START Collected material

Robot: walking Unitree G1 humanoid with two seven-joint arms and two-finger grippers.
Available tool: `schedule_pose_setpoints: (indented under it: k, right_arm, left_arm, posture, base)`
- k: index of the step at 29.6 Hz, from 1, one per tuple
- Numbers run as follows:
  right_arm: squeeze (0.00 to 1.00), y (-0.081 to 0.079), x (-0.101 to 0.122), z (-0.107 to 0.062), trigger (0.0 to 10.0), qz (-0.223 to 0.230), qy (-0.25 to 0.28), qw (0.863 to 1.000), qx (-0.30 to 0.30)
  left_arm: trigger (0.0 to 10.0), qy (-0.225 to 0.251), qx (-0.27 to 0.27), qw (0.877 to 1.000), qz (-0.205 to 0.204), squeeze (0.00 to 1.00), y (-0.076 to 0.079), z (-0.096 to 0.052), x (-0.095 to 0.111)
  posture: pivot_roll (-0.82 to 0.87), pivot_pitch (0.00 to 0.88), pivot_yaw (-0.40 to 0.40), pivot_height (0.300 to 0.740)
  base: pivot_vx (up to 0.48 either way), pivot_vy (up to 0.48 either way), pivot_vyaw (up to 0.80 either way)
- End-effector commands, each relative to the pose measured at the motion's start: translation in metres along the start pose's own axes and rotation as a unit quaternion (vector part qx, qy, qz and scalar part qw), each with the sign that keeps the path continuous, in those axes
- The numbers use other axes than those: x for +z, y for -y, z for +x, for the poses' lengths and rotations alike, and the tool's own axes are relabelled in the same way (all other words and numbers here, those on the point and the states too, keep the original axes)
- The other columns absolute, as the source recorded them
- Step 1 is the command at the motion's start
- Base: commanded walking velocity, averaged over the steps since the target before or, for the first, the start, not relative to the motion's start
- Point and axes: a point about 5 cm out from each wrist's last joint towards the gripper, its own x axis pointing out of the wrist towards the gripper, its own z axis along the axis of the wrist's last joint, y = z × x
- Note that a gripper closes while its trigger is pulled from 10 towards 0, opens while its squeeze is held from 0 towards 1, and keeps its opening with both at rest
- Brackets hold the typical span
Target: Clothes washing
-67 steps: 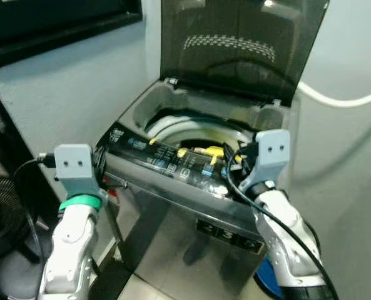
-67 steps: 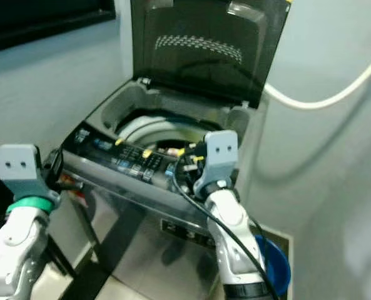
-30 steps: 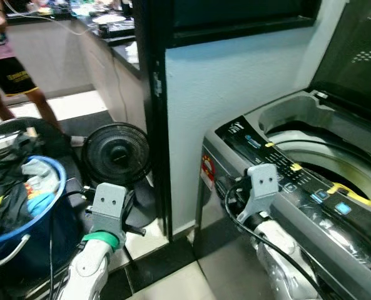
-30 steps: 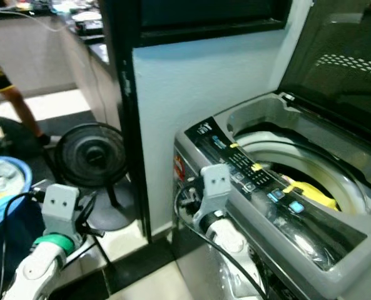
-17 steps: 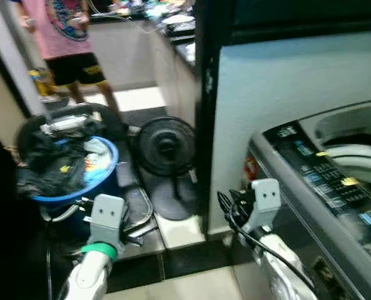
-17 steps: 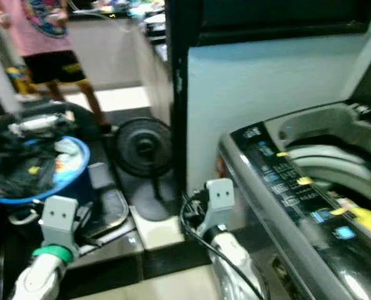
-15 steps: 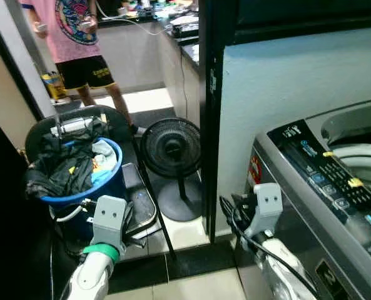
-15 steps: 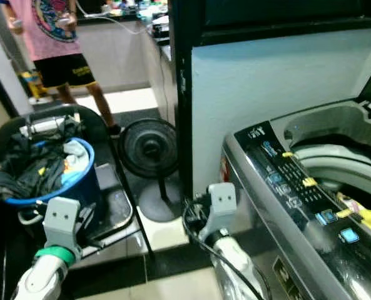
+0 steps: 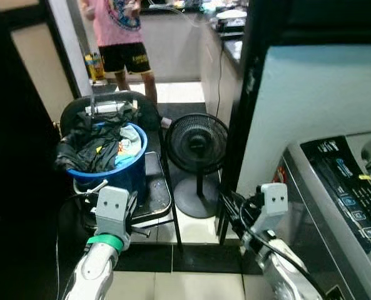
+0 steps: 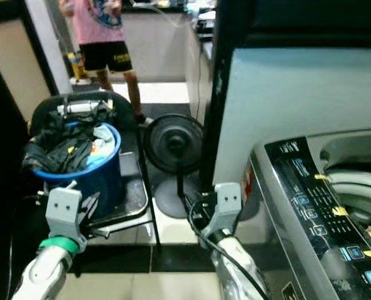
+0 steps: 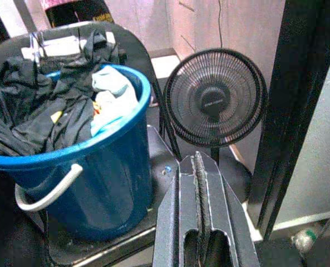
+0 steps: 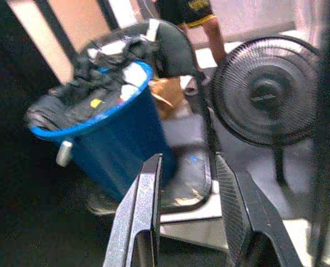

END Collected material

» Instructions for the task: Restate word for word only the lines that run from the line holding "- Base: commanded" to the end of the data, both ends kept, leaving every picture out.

» Result of the exercise:
- Base: commanded walking velocity, averaged over the steps since the target before or, for the first, the start, not relative to the motion's start
- Point and axes: a point about 5 cm out from each wrist's last joint towards the gripper, its own x axis pointing out of the wrist towards the gripper, its own z axis along the axis of the wrist's last joint, y = z × x
- Note that a gripper closes while its trigger is pulled from 10 towards 0, opens while its squeeze is held from 0 towards 1, and keeps its opening with both at rest
- Brackets hold the typical span
Target: Clothes washing
-67 steps: 
-67 steps: 
-30 steps: 
-30 steps: 
-17 steps: 
-17 steps: 
-15 steps: 
-15 steps: 
+0 steps: 
+0 steps: 
+0 steps: 
+0 steps: 

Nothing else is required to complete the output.